Derelictions from duty were not peculiar to Revolutionary times. Early in 1861, when haste was so urgent, and the North was not prepared to clothe promptly even seventy-five thousand men, the First and Second Ohio reached Harrisburg, en route for Washington, only to find that the uniforms contracted for and delivered were worthless. The Fifteenth Ohio, after a rain, found themselves at Grafton, W. Va., just after the battle of Philippi, with soleless shoes, glue having been used in their manufacture instead of pegs or thread.
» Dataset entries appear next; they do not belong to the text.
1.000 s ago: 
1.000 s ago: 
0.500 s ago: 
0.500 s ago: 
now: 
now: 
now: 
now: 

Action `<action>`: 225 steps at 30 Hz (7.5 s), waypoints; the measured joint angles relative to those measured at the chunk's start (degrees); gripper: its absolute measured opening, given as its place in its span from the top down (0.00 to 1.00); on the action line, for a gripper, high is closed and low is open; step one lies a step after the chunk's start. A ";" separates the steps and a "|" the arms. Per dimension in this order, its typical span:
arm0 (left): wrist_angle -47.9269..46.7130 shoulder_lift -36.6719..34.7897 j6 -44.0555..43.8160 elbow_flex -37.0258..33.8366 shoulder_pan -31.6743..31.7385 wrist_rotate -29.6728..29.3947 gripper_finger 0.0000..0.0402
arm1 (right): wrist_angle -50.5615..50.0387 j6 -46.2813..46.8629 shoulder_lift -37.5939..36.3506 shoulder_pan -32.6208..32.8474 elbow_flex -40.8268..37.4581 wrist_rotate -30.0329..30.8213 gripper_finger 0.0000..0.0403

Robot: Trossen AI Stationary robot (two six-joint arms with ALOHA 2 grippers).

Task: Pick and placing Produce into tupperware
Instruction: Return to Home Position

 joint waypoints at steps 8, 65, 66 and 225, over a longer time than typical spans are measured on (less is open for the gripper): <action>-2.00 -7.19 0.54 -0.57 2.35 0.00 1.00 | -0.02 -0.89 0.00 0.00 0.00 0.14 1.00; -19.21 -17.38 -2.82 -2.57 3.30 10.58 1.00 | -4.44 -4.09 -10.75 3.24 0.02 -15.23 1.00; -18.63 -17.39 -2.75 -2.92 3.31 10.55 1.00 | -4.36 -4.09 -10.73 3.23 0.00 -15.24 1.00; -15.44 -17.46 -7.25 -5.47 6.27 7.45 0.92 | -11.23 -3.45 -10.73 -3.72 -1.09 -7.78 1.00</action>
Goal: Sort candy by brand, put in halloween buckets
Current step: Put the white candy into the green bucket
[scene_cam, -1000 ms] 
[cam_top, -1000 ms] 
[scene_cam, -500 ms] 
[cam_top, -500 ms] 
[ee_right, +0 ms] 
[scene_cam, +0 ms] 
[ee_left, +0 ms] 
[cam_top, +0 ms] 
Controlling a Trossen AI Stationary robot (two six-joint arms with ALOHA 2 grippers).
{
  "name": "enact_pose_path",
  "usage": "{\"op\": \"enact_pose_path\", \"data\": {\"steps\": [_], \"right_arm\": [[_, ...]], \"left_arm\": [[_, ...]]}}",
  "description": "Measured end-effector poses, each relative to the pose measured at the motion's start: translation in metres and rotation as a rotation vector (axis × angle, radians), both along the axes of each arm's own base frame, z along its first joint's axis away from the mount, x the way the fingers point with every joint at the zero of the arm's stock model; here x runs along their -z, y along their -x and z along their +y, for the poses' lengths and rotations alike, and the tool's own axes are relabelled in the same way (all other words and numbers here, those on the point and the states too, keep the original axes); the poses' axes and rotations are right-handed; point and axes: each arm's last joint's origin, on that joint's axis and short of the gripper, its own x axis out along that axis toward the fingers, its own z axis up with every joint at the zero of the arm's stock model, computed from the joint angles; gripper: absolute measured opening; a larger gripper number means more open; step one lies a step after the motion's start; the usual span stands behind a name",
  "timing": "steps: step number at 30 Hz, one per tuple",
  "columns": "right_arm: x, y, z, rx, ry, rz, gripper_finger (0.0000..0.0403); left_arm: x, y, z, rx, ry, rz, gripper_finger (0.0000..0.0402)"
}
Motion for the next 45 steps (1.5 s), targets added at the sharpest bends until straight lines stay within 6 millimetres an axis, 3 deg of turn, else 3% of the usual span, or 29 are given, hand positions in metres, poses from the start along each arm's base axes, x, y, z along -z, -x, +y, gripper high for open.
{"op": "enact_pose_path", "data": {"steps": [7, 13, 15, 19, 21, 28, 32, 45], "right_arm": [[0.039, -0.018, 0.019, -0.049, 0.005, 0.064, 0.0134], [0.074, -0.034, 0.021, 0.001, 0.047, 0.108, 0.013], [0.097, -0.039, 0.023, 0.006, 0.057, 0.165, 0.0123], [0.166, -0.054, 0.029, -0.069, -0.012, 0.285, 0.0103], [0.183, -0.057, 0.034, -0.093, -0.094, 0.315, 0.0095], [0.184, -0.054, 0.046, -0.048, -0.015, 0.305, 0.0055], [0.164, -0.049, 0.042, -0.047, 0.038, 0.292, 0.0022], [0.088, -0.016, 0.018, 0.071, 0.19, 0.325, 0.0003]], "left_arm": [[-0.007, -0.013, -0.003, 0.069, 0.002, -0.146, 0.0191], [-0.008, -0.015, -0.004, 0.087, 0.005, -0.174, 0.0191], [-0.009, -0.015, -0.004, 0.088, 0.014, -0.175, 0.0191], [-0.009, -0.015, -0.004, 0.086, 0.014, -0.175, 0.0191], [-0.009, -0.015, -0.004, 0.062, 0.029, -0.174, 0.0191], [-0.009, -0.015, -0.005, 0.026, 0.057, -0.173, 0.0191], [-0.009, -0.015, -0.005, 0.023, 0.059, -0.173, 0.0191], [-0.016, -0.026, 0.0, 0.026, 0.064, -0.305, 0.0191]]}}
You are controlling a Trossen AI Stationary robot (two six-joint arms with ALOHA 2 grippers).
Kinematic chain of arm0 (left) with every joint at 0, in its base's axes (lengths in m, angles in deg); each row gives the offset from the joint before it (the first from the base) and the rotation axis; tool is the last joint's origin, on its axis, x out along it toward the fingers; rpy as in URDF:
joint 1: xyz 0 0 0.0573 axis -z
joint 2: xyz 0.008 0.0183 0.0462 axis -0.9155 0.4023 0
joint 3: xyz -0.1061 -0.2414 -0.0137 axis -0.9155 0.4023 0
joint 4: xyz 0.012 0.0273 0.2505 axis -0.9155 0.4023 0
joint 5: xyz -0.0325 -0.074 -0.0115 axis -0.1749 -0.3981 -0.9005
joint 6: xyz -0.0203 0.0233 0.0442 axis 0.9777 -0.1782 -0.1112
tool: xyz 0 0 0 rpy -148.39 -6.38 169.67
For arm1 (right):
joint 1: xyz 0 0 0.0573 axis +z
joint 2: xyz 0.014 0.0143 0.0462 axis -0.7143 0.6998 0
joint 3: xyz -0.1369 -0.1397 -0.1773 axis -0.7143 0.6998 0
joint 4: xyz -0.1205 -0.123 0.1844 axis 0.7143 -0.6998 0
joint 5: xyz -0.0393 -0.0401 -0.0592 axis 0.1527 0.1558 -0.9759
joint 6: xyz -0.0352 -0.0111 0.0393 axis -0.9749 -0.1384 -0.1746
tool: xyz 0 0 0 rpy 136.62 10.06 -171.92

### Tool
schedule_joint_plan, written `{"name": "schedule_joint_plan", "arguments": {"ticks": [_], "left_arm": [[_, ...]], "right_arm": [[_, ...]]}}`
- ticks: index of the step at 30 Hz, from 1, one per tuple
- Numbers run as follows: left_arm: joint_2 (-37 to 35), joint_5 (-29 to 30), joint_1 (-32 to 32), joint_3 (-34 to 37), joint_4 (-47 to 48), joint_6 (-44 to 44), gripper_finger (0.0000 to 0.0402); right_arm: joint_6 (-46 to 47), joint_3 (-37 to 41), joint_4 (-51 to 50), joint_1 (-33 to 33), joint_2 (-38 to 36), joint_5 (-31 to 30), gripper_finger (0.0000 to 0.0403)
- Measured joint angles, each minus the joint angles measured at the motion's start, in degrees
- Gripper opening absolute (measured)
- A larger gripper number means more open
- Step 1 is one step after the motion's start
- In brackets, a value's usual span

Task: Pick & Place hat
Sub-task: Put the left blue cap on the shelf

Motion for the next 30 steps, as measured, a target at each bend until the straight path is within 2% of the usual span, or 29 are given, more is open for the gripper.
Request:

The Adjutant-General of that State, then inspecting Ohio troops, peremptorily forbade their moving until an entire refit could be supplied, and William Dennison, then Governor, sustained his action.

The Continental Congress, during the war with Great Britain, tried to act as Commander-in-Chief, until in conscious impotence it surrendered military trusts to Washington, withthe impressive Resolution, that “the very existence of civil liberty depends upon the right exercise of military powers,” and that “the vigorous, decisive conduct of these” is “impossible in distant, numerous and deliberative bodies.” (Page148.)

The Revolutionary War, therefore, illustrated every form of distemper which belongs to war in a republic, when its citizens are suddenly called to face camp and battle conditions without adequate training and preparation in advance. Jealousy of a standing army, greed for office and place, and incessant, selfish, or self-asserting antagonisms, were the chief burdens that grieved the soul and embarrassed the movements of Washington, the American Commander-in-Chief.